A visit with Esta
For years my friend Esta - Esther foreshortened - rented a little house that was both a home and a business. Here she lived, and here she operated no fewer than four looms, weaving for people beautiful clothes, curtains, tablecloths, blankets, and even pillowcases. She never wove a thread that didn't carry a gleam from the shaft of sunlight in which she worked.
One night when she was out, some vandals broke into the house and with axes chopped her looms, every one, to pieces. She came home to find their once perfectly timed parts and glossy wood scattered everywhere. It was as if her craft itself lay broken and lost.

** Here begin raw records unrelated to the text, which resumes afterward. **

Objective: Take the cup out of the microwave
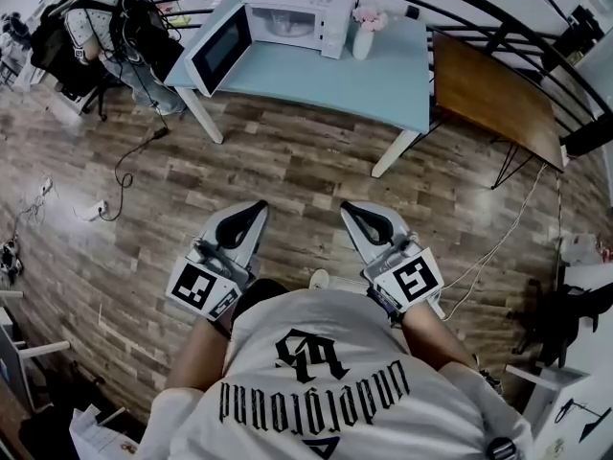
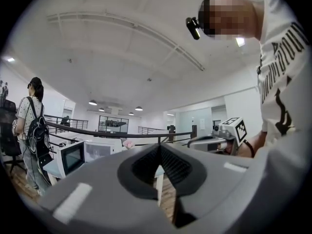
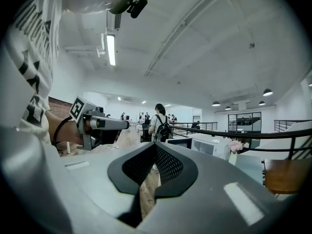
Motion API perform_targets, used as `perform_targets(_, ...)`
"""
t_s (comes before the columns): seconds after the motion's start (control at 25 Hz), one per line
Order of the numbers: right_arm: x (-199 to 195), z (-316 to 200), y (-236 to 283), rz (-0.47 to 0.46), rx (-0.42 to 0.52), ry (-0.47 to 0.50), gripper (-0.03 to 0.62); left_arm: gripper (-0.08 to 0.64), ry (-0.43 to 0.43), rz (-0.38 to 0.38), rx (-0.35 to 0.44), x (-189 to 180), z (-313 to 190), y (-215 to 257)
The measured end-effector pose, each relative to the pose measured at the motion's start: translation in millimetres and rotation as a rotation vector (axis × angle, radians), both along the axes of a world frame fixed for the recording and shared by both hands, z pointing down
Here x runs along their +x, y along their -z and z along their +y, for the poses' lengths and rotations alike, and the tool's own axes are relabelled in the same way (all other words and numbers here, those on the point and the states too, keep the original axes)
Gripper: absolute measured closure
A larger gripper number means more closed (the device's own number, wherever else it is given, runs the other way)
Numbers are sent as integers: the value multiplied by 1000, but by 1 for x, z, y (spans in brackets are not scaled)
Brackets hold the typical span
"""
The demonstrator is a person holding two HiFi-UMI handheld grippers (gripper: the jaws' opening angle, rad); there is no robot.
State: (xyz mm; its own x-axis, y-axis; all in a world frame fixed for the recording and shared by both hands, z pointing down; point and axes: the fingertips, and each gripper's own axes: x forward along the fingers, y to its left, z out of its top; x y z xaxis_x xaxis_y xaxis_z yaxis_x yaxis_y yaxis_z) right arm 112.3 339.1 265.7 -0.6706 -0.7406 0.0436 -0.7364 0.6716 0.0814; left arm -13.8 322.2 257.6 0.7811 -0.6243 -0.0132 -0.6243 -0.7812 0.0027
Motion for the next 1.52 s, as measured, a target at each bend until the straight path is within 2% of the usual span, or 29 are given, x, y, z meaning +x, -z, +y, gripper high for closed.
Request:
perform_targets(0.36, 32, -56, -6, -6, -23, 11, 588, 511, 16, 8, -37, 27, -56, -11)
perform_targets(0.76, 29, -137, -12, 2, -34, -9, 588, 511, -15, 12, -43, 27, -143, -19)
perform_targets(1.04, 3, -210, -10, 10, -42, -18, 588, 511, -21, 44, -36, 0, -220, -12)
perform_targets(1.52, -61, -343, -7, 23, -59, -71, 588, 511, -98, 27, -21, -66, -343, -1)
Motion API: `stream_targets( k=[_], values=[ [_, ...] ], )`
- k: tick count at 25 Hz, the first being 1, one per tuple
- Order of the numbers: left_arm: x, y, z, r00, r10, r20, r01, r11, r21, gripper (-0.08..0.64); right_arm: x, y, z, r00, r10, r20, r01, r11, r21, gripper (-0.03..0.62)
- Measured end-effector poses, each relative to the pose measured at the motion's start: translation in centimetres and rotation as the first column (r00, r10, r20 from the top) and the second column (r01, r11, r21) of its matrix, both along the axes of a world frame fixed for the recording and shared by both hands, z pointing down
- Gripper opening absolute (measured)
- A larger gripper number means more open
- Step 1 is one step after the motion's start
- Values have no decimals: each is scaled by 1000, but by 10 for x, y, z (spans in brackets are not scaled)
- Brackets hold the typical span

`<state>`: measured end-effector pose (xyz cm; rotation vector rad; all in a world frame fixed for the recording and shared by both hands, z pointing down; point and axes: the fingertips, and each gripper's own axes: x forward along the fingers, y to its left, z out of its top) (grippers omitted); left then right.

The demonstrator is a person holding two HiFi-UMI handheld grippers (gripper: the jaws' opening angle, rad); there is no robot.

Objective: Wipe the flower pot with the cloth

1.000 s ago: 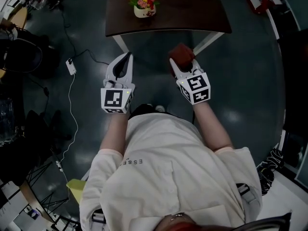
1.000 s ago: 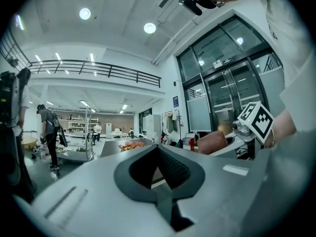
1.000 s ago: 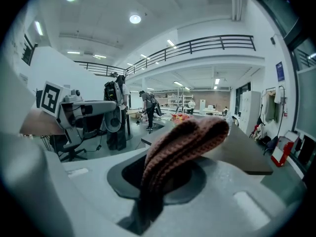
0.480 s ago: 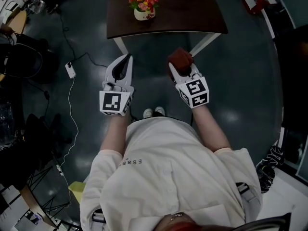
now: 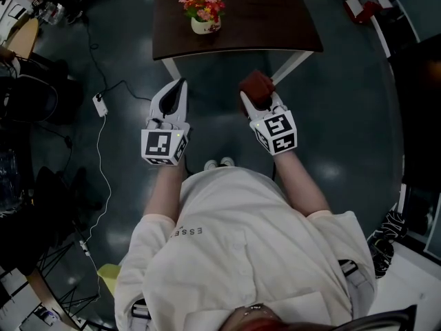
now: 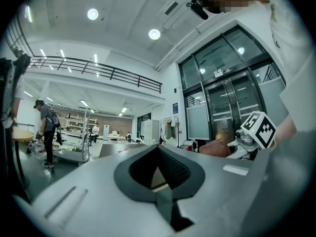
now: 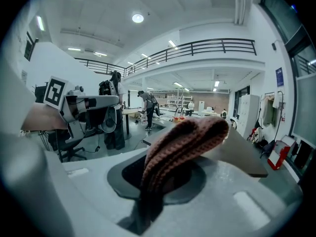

For several days she was too grief-stricken to know what to do. Then, rallying herself, she set out to find work somewhere, so that she could buy new looms and begin again. But there was none.
Her savings began to go. She decided it was best to store her belongings and take a furnished room until things got better. And so, one day in late autumn, I came, with other friends, to help her move out.
After we'd finished loading everything into a U-Haul truck, and had scrubbed the house clean, she was suddenly nowhere to be found. We thought perhaps she didn't want to be there when the truck left. Then I saw her, standing behind it and looking at a flowering sprig that had accidentally gotten stuck in the door.
It looked, in the wind, as if it were waving goodbye to her on behalf of her belongings. But from the expression on her small, dark-eyed face, ringed with blue-black curls all soapy-sudsy from scrubbing, I saw that, in her mind at least, the sprig was entreating her to come join her belongings and be stored, too. Already she missed them that much.
I left it in the door, hoping that, broken from its roots yet still flowering , it might seem a sign of life to her for the things inside the truck. Then I got in and drove off to the warehouse. In her sadness Esta hadn't even lifted her hands from her sides to make a gesture of apology for not answering the sprig's entreaty.
One day a few weeks ago, exactly a year from that hard day, I went to see her. Her spirits were very low. She hadn't yet found work; her things were still in storage. She was living in a rooming house, doing kitchen chores at a county building in return for a welfare check.
We sat in a calico play of morning light and shadow, sharing a bagel I'd brought. Esta is very young and shy. I've known her ever since, years ago, she made me a shirt, strong yet ethereal, in which I feel both brave and wise; I was wearing it. With her, as with any deep and troubled friend, it was good just to be silent together.
I looked out the window at the leaves crisply scudding over a hilltop. Suddenly I had an adventurous idea.
''Let's go to the warehouse,'' I said.
She smiled doubtfully. ''To the warehouse, David?''
''Yes. Let's go say hello to your things. I'll bet they're pretty lonely.''
She laughed. ''All right.''
The warehouse was blocks away, but it didn't take us long to outdo the leaves and get there. The request to have her storage bin opened struck the workers as a bit unusual, but I explained that it was an anniversary, and the request was granted.
And then there they were, her belongings.
Her Goodwill sofa with the mouse-squeak springs that she loved to bounce up and down on. Her stiff blue chair where she always sat when she expected the worst. Her slouchy yellow chair where she always sat when she knew the worst was over. Her lamps, those ice cream cones of every flavor of light. Her boxes of books, records, handmade goofy clothes. The whole beloved menagerie pitting its crazy-quilt solidarity against musty exile.
It was risky, I know, asking her to come say this hello to her belongings. In a way it was like visiting a graveyard, where things are between worlds. It might only have made worse the pain of missing them.
Instead, to my joy, it helped her. There were tears in her eyes, but the tears of someone whose incentive to restore her life was being renewed. Everybody needs sometimes to feel a foundation in this shifty world, especially if he and it have been in different places for so long.
''What do you say we take a couple of things on an outing today?'' I suggested.
''An outing, David?''
''Yes. A walk in the sunshine. How about those pillows?'' I pointed.
''God must love me very much,'' she said, ''to have given me such crazy friends.''
This request, too, was granted, and out we went into the sunshine with the pillows. We walked for miles in the city park, in peace and silence. Then a great and wonderful pillow fight broke out, and the bright air rang with our cries.